**Exercise instructions**
For the listing below, count the lines that contain "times" and report only the number.

**Dataset content**
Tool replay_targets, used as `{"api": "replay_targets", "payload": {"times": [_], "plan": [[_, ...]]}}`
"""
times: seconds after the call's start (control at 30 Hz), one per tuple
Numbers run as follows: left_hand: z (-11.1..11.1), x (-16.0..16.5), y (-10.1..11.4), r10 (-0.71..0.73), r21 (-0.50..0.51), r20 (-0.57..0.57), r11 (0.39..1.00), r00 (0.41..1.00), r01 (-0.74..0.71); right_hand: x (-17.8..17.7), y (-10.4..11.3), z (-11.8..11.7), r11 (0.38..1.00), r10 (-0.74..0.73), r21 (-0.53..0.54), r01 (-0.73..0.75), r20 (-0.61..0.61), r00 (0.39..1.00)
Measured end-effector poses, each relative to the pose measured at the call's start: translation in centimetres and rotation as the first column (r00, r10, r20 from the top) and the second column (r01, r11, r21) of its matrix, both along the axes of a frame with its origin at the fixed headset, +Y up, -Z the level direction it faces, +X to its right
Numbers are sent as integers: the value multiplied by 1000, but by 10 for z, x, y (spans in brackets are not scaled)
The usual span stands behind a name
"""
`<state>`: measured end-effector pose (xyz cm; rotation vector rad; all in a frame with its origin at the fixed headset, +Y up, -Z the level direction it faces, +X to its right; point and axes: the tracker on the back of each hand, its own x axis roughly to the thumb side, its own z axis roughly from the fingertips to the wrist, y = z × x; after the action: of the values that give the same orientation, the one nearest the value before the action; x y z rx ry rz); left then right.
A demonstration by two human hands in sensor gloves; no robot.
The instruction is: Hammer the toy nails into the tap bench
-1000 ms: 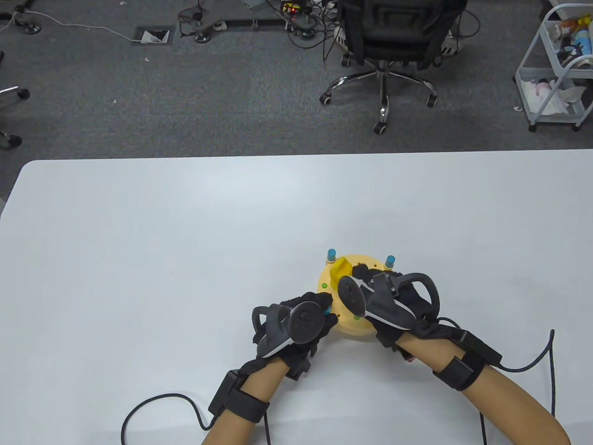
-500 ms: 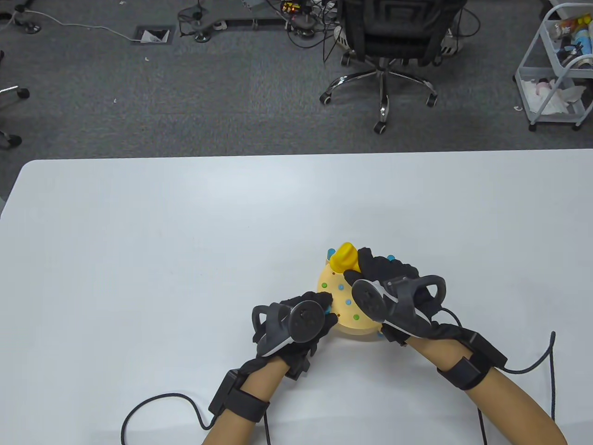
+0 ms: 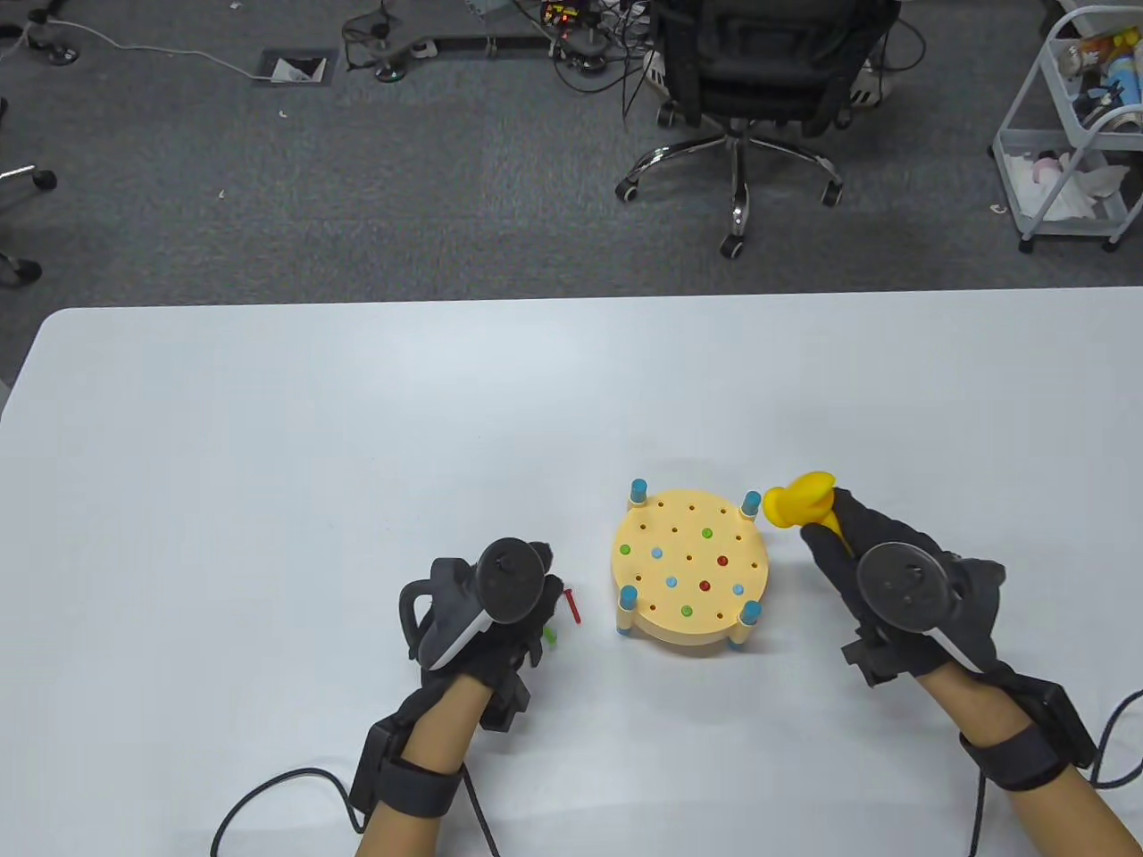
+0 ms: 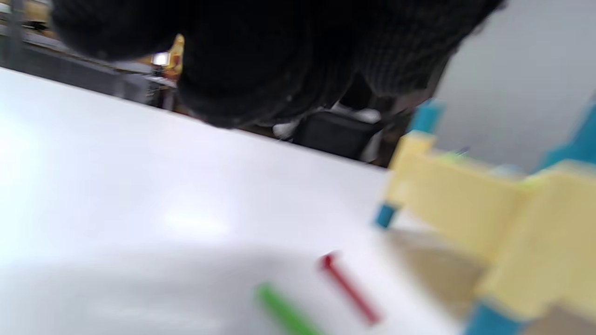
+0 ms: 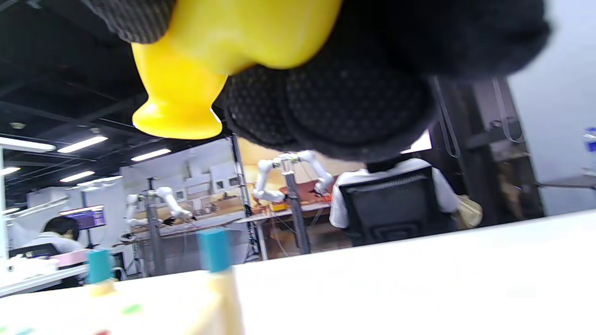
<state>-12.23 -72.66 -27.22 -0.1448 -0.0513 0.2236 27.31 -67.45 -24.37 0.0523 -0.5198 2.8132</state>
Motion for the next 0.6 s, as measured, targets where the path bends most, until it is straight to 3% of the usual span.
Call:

**Written response**
2